### Task to carry out
Which of the lines below include the word "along"? Pull each one out.

Content starts

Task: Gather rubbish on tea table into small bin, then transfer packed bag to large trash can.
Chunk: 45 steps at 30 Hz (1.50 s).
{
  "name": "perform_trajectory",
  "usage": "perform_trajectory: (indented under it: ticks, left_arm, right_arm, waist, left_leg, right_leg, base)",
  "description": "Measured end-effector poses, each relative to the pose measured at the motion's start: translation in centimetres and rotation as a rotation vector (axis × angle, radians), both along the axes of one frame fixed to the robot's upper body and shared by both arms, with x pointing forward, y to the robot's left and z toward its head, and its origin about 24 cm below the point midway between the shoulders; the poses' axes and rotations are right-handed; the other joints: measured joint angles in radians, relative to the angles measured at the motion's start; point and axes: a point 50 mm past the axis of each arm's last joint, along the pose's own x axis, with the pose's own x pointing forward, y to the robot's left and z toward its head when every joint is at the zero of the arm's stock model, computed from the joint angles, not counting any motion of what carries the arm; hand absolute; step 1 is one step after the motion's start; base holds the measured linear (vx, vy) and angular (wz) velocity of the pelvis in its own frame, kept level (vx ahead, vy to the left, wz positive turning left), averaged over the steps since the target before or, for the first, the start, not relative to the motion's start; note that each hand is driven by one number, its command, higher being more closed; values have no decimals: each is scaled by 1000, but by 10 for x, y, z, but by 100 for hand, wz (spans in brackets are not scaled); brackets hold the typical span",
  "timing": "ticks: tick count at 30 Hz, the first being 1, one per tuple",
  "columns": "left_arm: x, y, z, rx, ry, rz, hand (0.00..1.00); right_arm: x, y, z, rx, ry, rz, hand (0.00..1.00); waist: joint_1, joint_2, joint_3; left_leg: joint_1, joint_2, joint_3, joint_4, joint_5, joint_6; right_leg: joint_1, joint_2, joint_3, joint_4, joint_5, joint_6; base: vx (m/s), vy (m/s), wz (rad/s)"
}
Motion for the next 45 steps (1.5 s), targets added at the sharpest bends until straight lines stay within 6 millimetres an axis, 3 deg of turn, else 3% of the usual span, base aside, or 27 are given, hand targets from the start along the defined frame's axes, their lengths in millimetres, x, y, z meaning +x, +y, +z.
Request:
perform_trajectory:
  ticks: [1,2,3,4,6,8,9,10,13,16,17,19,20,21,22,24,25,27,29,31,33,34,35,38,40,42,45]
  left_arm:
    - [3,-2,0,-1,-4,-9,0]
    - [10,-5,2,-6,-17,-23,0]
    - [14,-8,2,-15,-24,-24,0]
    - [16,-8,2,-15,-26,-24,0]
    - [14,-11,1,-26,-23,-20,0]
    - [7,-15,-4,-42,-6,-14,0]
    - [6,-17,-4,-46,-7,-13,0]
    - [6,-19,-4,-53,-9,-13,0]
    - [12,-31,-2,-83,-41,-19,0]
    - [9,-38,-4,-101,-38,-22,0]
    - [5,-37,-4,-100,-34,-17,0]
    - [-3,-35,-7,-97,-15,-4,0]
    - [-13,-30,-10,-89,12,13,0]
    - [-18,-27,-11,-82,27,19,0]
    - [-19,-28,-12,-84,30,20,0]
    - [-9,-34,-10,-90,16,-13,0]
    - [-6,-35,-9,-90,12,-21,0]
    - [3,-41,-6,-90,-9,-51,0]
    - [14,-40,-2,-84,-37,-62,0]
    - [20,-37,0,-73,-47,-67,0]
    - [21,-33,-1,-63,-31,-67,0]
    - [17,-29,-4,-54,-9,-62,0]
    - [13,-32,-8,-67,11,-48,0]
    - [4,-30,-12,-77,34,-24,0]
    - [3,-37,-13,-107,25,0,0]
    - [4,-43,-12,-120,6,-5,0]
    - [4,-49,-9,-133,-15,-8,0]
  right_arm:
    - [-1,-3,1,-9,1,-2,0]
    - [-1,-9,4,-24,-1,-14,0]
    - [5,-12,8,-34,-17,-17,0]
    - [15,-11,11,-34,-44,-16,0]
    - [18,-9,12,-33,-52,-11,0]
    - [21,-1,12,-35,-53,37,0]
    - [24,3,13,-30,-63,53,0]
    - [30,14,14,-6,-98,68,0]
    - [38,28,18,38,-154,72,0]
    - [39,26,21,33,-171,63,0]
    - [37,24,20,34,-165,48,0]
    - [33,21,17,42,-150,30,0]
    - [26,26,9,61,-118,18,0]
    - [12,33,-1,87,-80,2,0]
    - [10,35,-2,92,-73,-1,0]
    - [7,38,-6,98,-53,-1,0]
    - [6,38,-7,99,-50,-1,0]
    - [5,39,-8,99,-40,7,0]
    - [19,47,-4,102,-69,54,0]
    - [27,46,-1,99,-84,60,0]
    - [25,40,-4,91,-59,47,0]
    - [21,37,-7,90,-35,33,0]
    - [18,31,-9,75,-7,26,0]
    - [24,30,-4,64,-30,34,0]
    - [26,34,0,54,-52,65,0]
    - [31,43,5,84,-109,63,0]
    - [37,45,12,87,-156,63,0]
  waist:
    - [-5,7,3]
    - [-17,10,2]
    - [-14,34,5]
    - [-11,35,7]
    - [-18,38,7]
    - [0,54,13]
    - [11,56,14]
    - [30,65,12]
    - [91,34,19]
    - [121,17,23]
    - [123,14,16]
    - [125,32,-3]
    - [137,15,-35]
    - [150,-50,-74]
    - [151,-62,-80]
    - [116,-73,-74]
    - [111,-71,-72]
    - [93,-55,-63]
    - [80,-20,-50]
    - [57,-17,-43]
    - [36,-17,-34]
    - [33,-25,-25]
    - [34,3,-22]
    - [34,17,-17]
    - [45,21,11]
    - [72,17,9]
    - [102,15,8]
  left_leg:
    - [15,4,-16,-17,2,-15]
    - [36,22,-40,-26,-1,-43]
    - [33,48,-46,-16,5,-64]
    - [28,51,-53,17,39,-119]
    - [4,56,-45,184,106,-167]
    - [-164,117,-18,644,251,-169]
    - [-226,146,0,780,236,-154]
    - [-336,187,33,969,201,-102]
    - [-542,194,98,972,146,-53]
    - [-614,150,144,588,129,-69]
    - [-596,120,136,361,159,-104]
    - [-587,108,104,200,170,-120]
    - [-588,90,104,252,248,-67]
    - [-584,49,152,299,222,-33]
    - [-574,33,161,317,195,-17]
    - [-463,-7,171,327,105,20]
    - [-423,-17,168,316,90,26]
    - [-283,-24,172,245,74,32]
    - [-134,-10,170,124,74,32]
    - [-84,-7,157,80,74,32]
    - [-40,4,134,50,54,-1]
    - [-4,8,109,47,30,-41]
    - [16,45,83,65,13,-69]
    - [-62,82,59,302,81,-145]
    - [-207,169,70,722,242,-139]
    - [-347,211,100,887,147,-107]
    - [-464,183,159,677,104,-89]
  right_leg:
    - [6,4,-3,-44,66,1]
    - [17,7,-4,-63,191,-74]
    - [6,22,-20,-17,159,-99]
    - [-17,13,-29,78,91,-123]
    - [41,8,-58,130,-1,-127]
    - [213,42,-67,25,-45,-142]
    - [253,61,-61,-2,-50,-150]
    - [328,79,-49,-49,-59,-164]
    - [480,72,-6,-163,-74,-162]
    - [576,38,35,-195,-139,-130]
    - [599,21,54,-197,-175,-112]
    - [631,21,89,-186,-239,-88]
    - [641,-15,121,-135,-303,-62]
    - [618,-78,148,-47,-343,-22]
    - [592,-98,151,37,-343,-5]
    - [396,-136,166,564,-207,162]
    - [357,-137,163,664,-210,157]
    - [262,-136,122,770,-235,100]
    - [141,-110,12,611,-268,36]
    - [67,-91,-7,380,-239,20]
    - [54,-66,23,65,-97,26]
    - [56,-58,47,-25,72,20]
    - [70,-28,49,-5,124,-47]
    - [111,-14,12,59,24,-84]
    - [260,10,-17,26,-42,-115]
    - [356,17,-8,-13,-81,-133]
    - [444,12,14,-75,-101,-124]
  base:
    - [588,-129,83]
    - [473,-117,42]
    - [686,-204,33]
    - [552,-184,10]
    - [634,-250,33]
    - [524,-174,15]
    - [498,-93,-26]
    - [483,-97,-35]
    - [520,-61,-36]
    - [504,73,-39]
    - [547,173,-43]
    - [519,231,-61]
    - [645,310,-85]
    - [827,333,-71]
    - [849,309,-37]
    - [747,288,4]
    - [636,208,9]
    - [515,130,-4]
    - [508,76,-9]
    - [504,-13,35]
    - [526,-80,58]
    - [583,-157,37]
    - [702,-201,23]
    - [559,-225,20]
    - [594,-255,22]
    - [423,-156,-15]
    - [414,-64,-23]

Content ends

### Task solution
  "description": "Measured end-effector poses, each relative to the pose measured at the motion's start: translation in centimetres and rotation as a rotation vector (axis × angle, radians), both along the axes of one frame fixed to the robot's upper body and shared by both arms, with x pointing forward, y to the robot's left and z toward its head, and its origin about 24 cm below the point midway between the shoulders; the poses' axes and rotations are right-handed; the other joints: measured joint angles in radians, relative to the angles measured at the motion's start; point and axes: a point 50 mm past the axis of each arm's last joint, along the pose's own x axis, with the pose's own x pointing forward, y to the robot's left and z toward its head when every joint is at the zero of the arm's stock model, computed from the joint angles, not counting any motion of what carries the arm; hand absolute; step 1 is one step after the motion's start; base holds the measured linear (vx, vy) and angular (wz) velocity of the pelvis in its own frame, kept level (vx ahead, vy to the left, wz positive turning left), averaged over the steps since the target before or, for the first, the start, not relative to the motion's start; note that each hand is driven by one number, its command, higher being more closed; values have no decimals: each is scaled by 1000, but by 10 for x, y, z, but by 100 for hand, wz (spans in brackets are not scaled); brackets hold the typical span",
Motion for the next 45 steps (1.5 s), targets added at the sharpest bends until straight lines stay within 6 millimetres an axis, 3 deg of turn, else 3% of the usual span, base aside, or 27 are given, hand targets from the start along the defined frame's axes, their lengths in millimetres, x, y, z meaning +x, +y, +z.

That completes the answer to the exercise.